Give every line below again, exactly.

..........

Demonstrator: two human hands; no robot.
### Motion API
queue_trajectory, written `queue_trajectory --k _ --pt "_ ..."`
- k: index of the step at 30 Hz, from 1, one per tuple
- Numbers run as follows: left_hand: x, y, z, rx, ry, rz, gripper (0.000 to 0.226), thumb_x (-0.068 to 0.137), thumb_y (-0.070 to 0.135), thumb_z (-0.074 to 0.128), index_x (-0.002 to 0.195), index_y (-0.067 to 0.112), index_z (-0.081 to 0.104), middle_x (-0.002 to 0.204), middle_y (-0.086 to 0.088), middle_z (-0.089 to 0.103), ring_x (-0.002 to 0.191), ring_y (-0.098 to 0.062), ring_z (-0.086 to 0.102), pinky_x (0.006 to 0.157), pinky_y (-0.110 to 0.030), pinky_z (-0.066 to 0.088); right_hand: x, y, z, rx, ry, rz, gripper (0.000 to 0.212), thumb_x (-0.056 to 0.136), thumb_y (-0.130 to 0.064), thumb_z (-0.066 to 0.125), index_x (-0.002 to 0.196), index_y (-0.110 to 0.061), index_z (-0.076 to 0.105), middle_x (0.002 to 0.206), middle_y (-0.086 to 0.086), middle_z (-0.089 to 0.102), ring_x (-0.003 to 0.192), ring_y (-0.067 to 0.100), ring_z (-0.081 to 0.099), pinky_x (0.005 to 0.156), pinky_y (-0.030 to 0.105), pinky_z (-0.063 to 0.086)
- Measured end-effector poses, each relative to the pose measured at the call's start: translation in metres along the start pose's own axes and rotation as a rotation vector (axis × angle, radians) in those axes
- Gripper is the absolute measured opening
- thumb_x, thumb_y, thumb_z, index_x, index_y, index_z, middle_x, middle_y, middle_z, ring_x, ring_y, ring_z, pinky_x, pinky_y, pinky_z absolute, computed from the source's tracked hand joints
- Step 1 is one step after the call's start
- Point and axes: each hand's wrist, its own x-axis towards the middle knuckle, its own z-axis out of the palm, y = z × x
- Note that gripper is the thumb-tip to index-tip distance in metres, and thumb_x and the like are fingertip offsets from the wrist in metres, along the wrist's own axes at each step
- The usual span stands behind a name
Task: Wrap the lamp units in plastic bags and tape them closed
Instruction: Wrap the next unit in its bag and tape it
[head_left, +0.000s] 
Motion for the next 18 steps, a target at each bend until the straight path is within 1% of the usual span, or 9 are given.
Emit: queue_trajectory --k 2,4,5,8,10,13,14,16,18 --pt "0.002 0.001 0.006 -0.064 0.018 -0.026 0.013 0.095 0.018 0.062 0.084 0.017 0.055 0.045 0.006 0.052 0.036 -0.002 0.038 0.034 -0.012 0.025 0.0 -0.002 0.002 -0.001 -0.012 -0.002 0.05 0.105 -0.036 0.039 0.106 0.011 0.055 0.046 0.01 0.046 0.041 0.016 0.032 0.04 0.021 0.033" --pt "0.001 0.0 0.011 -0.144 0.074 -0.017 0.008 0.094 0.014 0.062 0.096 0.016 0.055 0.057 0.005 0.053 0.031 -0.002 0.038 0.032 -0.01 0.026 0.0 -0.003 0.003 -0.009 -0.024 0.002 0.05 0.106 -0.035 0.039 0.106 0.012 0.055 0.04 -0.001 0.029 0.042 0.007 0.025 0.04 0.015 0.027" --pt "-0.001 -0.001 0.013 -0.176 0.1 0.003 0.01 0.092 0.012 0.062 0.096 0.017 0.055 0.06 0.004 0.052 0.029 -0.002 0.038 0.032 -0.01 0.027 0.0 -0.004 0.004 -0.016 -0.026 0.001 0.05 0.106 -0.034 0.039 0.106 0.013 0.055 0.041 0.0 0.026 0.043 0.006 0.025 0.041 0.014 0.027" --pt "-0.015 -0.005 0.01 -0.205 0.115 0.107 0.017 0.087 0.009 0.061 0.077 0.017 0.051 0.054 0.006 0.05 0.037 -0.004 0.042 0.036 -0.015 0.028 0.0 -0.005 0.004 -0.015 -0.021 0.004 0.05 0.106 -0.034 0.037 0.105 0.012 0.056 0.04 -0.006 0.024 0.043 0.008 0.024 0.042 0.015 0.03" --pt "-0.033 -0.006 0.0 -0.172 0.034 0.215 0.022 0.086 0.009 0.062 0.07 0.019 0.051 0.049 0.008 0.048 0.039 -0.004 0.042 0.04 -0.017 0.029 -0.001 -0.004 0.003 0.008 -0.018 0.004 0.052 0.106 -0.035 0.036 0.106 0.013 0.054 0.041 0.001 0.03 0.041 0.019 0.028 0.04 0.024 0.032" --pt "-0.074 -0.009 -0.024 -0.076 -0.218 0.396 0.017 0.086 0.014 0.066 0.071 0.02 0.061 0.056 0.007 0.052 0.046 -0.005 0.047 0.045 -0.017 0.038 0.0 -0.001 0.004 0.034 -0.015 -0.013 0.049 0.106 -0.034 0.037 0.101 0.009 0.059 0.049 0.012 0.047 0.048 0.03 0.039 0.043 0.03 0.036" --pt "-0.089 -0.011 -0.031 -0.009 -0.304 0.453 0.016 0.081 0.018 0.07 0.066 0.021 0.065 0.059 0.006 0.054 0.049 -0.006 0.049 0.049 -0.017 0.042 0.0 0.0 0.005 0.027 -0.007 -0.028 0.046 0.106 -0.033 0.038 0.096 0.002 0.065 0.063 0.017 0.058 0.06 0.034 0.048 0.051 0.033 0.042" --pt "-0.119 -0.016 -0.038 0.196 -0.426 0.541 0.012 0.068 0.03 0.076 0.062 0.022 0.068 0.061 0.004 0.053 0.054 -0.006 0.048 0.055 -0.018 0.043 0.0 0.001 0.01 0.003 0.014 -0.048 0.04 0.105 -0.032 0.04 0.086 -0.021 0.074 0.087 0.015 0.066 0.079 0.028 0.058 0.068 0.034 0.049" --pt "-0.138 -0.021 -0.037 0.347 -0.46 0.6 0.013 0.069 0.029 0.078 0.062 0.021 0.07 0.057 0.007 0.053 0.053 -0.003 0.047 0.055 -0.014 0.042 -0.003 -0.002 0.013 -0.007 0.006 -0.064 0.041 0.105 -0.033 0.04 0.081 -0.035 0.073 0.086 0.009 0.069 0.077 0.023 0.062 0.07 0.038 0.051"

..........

Your solution:
Demonstrator: two human hands; no robot.
### Motion API
queue_trajectory, written `queue_trajectory --k _ --pt "_ ..."`
- k: index of the step at 30 Hz, from 1, one per tuple
- Numbers run as follows: left_hand: x, y, z, rx, ry, rz, gripper (0.000 to 0.226), thumb_x (-0.068 to 0.137), thumb_y (-0.070 to 0.135), thumb_z (-0.074 to 0.128), index_x (-0.002 to 0.195), index_y (-0.067 to 0.112), index_z (-0.081 to 0.104), middle_x (-0.002 to 0.204), middle_y (-0.086 to 0.088), middle_z (-0.089 to 0.103), ring_x (-0.002 to 0.191), ring_y (-0.098 to 0.062), ring_z (-0.086 to 0.102), pinky_x (0.006 to 0.157), pinky_y (-0.110 to 0.030), pinky_z (-0.066 to 0.088); right_hand: x, y, z, rx, ry, rz, gripper (0.000 to 0.212), thumb_x (-0.056 to 0.136), thumb_y (-0.130 to 0.064), thumb_z (-0.066 to 0.125), index_x (-0.002 to 0.196), index_y (-0.110 to 0.061), index_z (-0.076 to 0.105), middle_x (0.002 to 0.206), middle_y (-0.086 to 0.086), middle_z (-0.089 to 0.102), ring_x (-0.003 to 0.192), ring_y (-0.067 to 0.100), ring_z (-0.081 to 0.099), pinky_x (0.005 to 0.156), pinky_y (-0.030 to 0.105), pinky_z (-0.063 to 0.086)
- Measured end-effector poses, each relative to the pose measured at the call's start: translation in metres along the start pose's own axes and rotation as a rotation vector (axis × angle, radians) in those axes
- Gripper is the absolute measured opening
- thumb_x, thumb_y, thumb_z, index_x, index_y, index_z, middle_x, middle_y, middle_z, ring_x, ring_y, ring_z, pinky_x, pinky_y, pinky_z absolute, computed from the source's tracked hand joints
- Step 1 is one step after the call's start
- Point and axes: each hand's wrist, its own x-axis towards the middle knuckle, its own z-axis out of the palm, y = z × x
- Note that gripper is the thumb-tip to index-tip distance in metres, and thumb_x and the like are fingertip offsets from the wrist in metres, along the wrist's own axes at each step
- The usual span stands behind a name
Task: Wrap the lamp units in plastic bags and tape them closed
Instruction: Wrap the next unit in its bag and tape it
[head_left, +0.000s] 
Motion for the next 18 steps, a target at each bend until the straight path is within 1% of the usual span, or 9 are given.
Emit: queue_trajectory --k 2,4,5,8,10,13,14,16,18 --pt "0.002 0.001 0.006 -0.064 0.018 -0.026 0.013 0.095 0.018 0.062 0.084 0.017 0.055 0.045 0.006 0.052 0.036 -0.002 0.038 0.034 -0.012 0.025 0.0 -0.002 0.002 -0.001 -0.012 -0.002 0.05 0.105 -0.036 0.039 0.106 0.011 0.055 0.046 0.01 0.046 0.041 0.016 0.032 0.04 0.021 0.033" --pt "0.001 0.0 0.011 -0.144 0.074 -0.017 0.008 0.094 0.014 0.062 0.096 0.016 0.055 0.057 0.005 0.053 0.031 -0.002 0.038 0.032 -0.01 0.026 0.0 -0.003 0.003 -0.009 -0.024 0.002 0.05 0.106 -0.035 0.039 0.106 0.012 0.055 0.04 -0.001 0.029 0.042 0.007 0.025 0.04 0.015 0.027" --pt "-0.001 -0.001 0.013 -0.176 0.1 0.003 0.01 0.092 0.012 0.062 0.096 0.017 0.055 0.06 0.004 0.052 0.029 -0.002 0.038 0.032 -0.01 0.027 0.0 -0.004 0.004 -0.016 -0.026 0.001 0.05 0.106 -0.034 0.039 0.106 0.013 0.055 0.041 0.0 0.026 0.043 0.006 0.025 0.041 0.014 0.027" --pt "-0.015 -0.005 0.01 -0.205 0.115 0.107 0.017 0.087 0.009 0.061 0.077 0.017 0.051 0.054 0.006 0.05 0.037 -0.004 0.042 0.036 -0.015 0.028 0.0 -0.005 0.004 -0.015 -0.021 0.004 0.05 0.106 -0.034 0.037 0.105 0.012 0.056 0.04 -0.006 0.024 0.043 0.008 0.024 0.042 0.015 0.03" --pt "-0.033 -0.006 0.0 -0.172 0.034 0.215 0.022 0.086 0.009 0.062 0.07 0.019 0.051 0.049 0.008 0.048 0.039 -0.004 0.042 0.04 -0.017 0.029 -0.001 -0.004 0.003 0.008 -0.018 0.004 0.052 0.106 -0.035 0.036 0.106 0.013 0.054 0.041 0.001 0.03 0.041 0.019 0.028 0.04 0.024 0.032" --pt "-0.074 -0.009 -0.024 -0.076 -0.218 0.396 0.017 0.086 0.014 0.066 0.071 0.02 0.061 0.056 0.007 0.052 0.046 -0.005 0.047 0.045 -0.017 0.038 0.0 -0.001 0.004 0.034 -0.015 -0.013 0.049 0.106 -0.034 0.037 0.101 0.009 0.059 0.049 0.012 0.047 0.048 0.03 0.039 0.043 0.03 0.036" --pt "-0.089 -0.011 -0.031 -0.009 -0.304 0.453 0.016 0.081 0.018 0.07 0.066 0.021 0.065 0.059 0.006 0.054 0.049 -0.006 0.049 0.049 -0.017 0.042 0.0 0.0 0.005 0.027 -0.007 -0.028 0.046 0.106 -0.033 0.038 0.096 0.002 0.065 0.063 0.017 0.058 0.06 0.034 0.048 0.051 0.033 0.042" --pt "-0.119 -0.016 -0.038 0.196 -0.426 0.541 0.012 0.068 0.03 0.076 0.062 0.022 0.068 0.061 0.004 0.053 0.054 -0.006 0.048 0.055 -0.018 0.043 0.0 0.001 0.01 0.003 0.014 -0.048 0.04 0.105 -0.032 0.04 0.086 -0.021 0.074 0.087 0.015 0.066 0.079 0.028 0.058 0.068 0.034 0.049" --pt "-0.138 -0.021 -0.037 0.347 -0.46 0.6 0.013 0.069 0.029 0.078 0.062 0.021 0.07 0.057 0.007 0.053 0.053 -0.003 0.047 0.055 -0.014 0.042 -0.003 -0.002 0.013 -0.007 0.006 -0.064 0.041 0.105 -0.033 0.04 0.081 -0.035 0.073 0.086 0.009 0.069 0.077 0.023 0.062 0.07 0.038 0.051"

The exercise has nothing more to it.